### [Exercise directions]
Nothing in the records may be dropped or altered when you repeat them.

(Data entries)
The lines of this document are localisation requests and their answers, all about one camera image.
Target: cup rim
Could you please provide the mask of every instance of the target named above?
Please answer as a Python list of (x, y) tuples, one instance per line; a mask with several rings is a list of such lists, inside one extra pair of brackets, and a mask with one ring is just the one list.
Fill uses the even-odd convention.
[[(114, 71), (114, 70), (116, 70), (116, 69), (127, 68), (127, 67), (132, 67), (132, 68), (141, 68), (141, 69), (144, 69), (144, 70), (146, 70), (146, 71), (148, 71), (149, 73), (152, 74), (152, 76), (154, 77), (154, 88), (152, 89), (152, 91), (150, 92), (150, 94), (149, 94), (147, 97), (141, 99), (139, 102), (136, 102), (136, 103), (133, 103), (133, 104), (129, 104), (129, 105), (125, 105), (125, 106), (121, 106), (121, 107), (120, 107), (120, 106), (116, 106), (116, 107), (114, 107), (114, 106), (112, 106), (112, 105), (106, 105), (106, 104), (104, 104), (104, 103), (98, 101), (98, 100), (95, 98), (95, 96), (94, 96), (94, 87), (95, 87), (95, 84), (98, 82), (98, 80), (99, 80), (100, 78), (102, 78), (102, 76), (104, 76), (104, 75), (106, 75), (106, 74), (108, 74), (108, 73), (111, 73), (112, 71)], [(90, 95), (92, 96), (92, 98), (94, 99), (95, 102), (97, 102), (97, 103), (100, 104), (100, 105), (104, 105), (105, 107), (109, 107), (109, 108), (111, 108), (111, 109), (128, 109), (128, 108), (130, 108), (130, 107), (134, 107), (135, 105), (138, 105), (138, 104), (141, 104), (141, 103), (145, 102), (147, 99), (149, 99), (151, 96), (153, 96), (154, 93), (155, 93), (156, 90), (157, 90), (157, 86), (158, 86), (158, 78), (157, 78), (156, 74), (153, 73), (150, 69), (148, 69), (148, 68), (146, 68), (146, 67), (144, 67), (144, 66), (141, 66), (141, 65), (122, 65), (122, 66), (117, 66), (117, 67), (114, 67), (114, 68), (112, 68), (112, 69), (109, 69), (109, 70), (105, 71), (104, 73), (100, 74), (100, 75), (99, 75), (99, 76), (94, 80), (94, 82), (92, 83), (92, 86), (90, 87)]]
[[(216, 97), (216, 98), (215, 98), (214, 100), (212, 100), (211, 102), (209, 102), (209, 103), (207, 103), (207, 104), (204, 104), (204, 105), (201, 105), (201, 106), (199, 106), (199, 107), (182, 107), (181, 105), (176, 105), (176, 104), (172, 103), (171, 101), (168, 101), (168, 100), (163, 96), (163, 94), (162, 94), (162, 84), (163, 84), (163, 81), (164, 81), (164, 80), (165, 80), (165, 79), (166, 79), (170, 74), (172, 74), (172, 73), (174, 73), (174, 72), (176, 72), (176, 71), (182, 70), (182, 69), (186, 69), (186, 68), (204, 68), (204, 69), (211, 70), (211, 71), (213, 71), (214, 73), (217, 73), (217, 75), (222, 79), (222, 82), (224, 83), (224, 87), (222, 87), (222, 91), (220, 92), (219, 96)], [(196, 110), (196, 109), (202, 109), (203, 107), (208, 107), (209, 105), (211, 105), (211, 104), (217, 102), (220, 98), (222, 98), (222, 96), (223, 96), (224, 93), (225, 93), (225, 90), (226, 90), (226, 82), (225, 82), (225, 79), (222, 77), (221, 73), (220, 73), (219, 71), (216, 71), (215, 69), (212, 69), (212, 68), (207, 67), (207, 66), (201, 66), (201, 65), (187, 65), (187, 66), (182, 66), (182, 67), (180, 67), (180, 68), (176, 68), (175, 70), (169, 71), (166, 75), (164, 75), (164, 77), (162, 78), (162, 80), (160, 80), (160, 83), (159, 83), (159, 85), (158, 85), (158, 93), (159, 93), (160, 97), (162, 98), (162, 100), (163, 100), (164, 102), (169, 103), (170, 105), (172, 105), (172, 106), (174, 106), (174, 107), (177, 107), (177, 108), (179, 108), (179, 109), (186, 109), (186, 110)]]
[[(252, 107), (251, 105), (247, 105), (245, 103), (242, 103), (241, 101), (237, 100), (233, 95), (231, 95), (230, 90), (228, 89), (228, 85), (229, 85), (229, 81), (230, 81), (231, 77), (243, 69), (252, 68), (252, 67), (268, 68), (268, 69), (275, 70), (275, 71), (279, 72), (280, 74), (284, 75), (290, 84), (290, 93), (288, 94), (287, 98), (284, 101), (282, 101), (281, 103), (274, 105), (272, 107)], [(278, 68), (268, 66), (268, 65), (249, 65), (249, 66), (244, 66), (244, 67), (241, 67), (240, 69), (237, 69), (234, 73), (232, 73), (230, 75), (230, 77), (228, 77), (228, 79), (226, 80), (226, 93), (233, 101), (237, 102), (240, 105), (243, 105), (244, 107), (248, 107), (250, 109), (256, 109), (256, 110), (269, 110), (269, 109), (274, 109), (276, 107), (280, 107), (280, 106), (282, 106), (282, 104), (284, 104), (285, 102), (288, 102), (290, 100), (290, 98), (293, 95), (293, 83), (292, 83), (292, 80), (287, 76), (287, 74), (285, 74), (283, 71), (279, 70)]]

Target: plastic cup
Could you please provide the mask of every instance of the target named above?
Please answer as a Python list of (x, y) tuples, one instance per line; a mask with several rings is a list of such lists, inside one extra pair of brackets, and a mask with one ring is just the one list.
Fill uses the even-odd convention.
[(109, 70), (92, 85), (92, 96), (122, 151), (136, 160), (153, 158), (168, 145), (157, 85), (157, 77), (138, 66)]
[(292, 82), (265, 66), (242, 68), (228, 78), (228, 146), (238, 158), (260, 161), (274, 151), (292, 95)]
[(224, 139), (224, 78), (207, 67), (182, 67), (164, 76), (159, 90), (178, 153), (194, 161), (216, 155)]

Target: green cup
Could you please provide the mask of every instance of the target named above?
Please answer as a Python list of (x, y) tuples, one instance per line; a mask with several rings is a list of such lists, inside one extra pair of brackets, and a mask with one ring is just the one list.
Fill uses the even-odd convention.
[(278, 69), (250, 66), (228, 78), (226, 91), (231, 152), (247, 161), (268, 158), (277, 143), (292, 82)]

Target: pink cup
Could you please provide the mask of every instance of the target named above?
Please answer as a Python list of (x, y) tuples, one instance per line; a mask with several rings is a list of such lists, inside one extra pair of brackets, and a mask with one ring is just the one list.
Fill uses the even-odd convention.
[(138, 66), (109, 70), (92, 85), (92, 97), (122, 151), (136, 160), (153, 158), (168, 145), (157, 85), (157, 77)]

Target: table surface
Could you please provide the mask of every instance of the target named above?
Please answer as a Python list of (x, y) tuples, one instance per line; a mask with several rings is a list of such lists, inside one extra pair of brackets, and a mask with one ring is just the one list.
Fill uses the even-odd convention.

### [Solution below]
The lines of this document are localisation requests and their answers, all about one camera image.
Target: cup rim
Could you please provide the mask of every instance of the target named above?
Please answer as a Python list of (x, y) tuples, one instance per line; a mask with several rings is a list of such lists, inside one extra pair of brackets, and a mask with one ring is just the one list.
Fill uses the even-odd convention.
[[(114, 71), (114, 70), (116, 70), (116, 69), (127, 68), (127, 67), (132, 67), (132, 68), (141, 68), (141, 69), (144, 69), (144, 70), (146, 70), (146, 71), (148, 71), (149, 73), (152, 74), (152, 76), (154, 77), (154, 88), (152, 89), (152, 91), (150, 92), (150, 94), (149, 94), (147, 97), (141, 99), (139, 102), (136, 102), (136, 103), (133, 103), (133, 104), (129, 104), (129, 105), (125, 105), (125, 106), (121, 106), (121, 107), (120, 107), (120, 106), (116, 106), (116, 107), (114, 107), (114, 106), (112, 106), (112, 105), (106, 105), (106, 104), (104, 104), (104, 103), (98, 101), (98, 100), (95, 98), (95, 96), (94, 96), (94, 87), (95, 87), (95, 84), (98, 82), (98, 80), (99, 80), (100, 78), (102, 78), (102, 76), (104, 76), (104, 75), (106, 75), (106, 74), (108, 74), (108, 73), (111, 73), (112, 71)], [(90, 95), (92, 96), (92, 98), (94, 99), (95, 102), (97, 102), (97, 103), (100, 104), (100, 105), (104, 105), (105, 107), (109, 107), (109, 108), (111, 108), (111, 109), (128, 109), (128, 108), (130, 108), (130, 107), (134, 107), (135, 105), (138, 105), (138, 104), (141, 104), (141, 103), (145, 102), (147, 99), (149, 99), (151, 96), (153, 96), (154, 93), (155, 93), (156, 90), (157, 90), (157, 86), (158, 86), (158, 78), (157, 78), (156, 74), (153, 73), (150, 69), (148, 69), (148, 68), (146, 68), (146, 67), (144, 67), (144, 66), (141, 66), (141, 65), (122, 65), (122, 66), (117, 66), (117, 67), (114, 67), (114, 68), (112, 68), (112, 69), (109, 69), (109, 70), (105, 71), (104, 73), (100, 74), (100, 75), (99, 75), (99, 76), (94, 80), (94, 82), (92, 83), (92, 86), (90, 87)]]
[[(216, 97), (216, 98), (215, 98), (214, 100), (212, 100), (211, 102), (209, 102), (209, 103), (207, 103), (207, 104), (204, 104), (204, 105), (201, 105), (201, 106), (199, 106), (199, 107), (182, 107), (181, 105), (176, 105), (176, 104), (172, 103), (171, 101), (168, 101), (168, 100), (163, 96), (163, 94), (162, 94), (162, 84), (163, 84), (163, 81), (164, 81), (164, 80), (165, 80), (165, 79), (166, 79), (170, 74), (172, 74), (172, 73), (174, 73), (174, 72), (176, 72), (176, 71), (182, 70), (182, 69), (186, 69), (186, 68), (204, 68), (204, 69), (211, 70), (211, 71), (213, 71), (214, 73), (217, 73), (217, 75), (222, 79), (222, 82), (224, 83), (224, 87), (222, 87), (222, 91), (220, 92), (219, 96)], [(196, 110), (196, 109), (202, 109), (203, 107), (208, 107), (209, 105), (211, 105), (211, 104), (217, 102), (220, 98), (222, 98), (222, 96), (223, 96), (224, 93), (225, 93), (225, 90), (226, 90), (226, 82), (225, 82), (225, 79), (222, 77), (221, 73), (220, 73), (219, 71), (216, 71), (215, 69), (212, 69), (212, 68), (207, 67), (207, 66), (201, 66), (201, 65), (187, 65), (187, 66), (182, 66), (182, 67), (180, 67), (180, 68), (176, 68), (175, 70), (169, 71), (166, 75), (164, 75), (164, 77), (162, 78), (162, 80), (160, 80), (160, 83), (159, 83), (159, 85), (158, 85), (158, 93), (159, 93), (160, 97), (162, 98), (162, 100), (163, 100), (164, 102), (169, 103), (170, 105), (172, 105), (172, 106), (174, 106), (174, 107), (177, 107), (177, 108), (179, 108), (179, 109), (186, 109), (186, 110)]]
[[(252, 107), (251, 105), (247, 105), (245, 103), (242, 103), (241, 101), (237, 100), (233, 95), (231, 95), (230, 90), (228, 89), (228, 85), (229, 85), (229, 81), (230, 81), (231, 77), (243, 69), (252, 68), (252, 67), (268, 68), (268, 69), (275, 70), (275, 71), (279, 72), (280, 74), (284, 75), (290, 84), (290, 93), (288, 94), (287, 98), (284, 101), (282, 101), (281, 103), (274, 105), (272, 107)], [(278, 68), (268, 66), (268, 65), (249, 65), (249, 66), (244, 66), (244, 67), (241, 67), (240, 69), (237, 69), (234, 73), (232, 73), (230, 75), (230, 77), (228, 77), (228, 79), (226, 80), (226, 93), (233, 101), (237, 102), (240, 105), (243, 105), (244, 107), (248, 107), (250, 109), (256, 109), (256, 110), (269, 110), (269, 109), (274, 109), (276, 107), (280, 107), (280, 106), (282, 106), (282, 104), (284, 104), (285, 102), (288, 102), (290, 100), (290, 98), (293, 95), (293, 83), (292, 83), (292, 80), (287, 76), (287, 74), (285, 74), (283, 71), (279, 70)]]

Target: plastic cup
Could you please provide the mask of every instance of the target named above?
Please answer as a Python list of (x, y) tuples, one instance per line; a mask with several rings is a list of such lists, inside one extra pair of brackets, and a mask with one ring is just the one list.
Fill uses the even-odd convention.
[(109, 70), (92, 85), (92, 96), (122, 151), (136, 160), (153, 158), (168, 145), (157, 85), (157, 77), (138, 66)]
[(292, 82), (265, 66), (242, 68), (228, 78), (228, 146), (238, 158), (260, 161), (274, 151), (292, 95)]
[(224, 139), (224, 78), (207, 67), (182, 67), (164, 76), (159, 90), (178, 153), (194, 161), (216, 155)]

Target: green cup
Could you please provide the mask of every instance of the target named above?
Please answer as a Python list of (x, y) tuples, one instance per line; a mask with several rings is a list of such lists, inside one extra pair of brackets, and a mask with one ring is just the one list.
Fill uses the even-odd convention.
[(278, 69), (250, 66), (228, 78), (226, 91), (231, 152), (247, 161), (268, 158), (277, 143), (292, 82)]

Target: pink cup
Could you please provide the mask of every instance of the target named above?
Please answer as a Python list of (x, y) tuples, one instance per line; a mask with several rings is a list of such lists, inside one extra pair of brackets, and a mask with one ring is just the one list.
Fill uses the even-odd convention.
[(138, 66), (109, 70), (92, 85), (92, 97), (122, 151), (136, 160), (153, 158), (168, 145), (157, 85), (157, 77)]

Target: table surface
Could you please provide the mask of every instance of the target named above?
Please answer as a Python list of (x, y) tuples, one instance per line; a mask with several rings is a list of such lists, inside one extra pair of brackets, and a mask with one ring is just the one list.
Fill uses the even-odd convention.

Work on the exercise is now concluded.